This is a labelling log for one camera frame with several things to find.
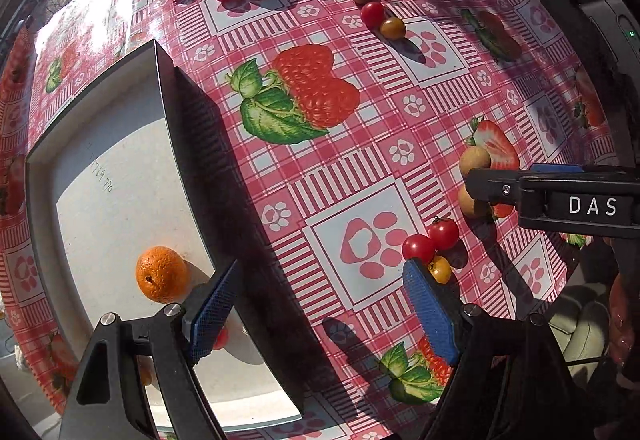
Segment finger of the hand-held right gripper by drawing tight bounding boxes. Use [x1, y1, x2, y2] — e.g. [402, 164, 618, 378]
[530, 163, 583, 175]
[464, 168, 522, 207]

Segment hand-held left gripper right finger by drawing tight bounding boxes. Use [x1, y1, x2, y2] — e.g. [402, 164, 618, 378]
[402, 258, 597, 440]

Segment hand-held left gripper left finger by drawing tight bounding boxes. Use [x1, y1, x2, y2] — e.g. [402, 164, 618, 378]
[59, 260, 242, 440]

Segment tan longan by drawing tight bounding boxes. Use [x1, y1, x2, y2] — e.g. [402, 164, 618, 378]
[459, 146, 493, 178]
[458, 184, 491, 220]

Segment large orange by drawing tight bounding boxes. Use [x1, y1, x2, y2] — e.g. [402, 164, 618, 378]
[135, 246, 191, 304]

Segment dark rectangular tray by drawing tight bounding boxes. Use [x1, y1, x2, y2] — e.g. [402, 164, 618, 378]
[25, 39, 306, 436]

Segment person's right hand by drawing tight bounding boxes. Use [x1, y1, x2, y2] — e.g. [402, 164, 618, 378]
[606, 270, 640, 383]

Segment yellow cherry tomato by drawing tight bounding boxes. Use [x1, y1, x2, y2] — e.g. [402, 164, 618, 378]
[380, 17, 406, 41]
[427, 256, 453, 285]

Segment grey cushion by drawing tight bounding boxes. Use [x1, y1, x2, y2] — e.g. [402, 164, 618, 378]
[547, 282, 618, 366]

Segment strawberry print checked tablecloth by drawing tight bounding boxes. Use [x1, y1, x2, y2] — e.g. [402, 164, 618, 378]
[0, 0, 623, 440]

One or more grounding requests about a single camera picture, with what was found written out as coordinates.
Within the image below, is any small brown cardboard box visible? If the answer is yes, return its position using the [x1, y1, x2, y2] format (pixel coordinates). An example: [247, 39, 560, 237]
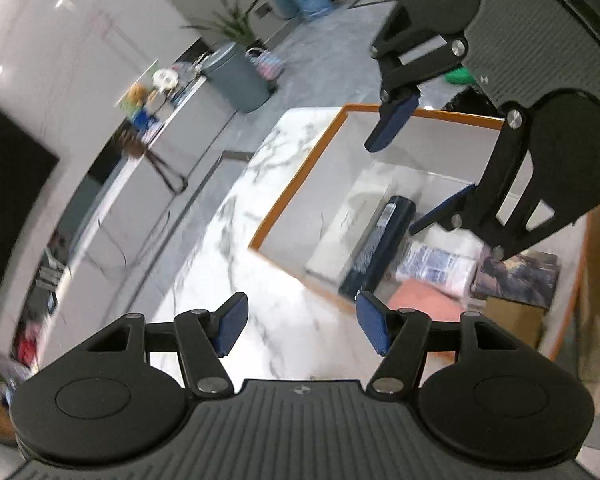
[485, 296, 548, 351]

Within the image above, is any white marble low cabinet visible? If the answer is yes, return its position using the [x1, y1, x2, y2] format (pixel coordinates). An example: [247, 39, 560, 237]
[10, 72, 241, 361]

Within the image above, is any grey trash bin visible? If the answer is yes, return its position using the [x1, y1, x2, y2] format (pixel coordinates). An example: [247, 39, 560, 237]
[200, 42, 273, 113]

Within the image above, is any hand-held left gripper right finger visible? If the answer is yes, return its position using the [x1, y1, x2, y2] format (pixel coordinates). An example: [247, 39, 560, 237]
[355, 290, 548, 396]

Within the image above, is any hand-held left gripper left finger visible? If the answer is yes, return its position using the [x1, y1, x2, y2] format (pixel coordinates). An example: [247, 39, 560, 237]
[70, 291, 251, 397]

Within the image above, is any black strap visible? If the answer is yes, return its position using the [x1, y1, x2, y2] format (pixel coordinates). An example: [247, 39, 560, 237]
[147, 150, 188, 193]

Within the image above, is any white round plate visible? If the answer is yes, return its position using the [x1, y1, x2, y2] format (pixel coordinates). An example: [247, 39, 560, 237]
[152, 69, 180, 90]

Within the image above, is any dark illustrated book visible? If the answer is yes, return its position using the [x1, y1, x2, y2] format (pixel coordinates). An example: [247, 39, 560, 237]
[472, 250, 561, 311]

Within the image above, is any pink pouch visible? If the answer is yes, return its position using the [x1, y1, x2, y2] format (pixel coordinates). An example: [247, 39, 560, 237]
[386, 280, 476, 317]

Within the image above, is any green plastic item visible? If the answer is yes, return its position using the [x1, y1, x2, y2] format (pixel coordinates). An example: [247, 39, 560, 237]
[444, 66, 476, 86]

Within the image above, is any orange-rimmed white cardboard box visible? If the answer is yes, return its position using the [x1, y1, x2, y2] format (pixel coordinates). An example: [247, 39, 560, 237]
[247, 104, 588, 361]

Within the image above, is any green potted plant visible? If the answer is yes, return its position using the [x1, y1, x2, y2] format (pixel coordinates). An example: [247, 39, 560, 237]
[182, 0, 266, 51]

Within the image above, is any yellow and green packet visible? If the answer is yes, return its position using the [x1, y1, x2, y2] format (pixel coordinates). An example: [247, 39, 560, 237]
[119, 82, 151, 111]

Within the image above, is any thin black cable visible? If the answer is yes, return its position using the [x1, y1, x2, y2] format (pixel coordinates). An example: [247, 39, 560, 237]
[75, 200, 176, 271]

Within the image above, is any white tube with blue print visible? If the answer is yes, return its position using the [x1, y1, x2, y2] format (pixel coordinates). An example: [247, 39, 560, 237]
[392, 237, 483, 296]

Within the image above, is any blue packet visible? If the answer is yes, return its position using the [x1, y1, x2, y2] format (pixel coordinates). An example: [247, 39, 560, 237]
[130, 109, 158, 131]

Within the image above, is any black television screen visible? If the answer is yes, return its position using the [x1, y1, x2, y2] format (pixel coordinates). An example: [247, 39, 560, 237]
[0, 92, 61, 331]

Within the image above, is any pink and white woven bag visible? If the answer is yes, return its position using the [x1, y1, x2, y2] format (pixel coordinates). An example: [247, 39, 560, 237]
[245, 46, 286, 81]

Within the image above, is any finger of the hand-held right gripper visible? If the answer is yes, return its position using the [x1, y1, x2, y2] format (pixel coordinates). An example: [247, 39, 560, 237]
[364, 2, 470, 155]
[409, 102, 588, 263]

::::

__PROBLEM STATEMENT__: Go over the data above and copy every line that has the word "camera" in it.

__RESPONSE AREA__:
This is a labelling log for one camera frame with several things to find.
One or more grounding requests about a single camera picture, with what was found written out as coordinates.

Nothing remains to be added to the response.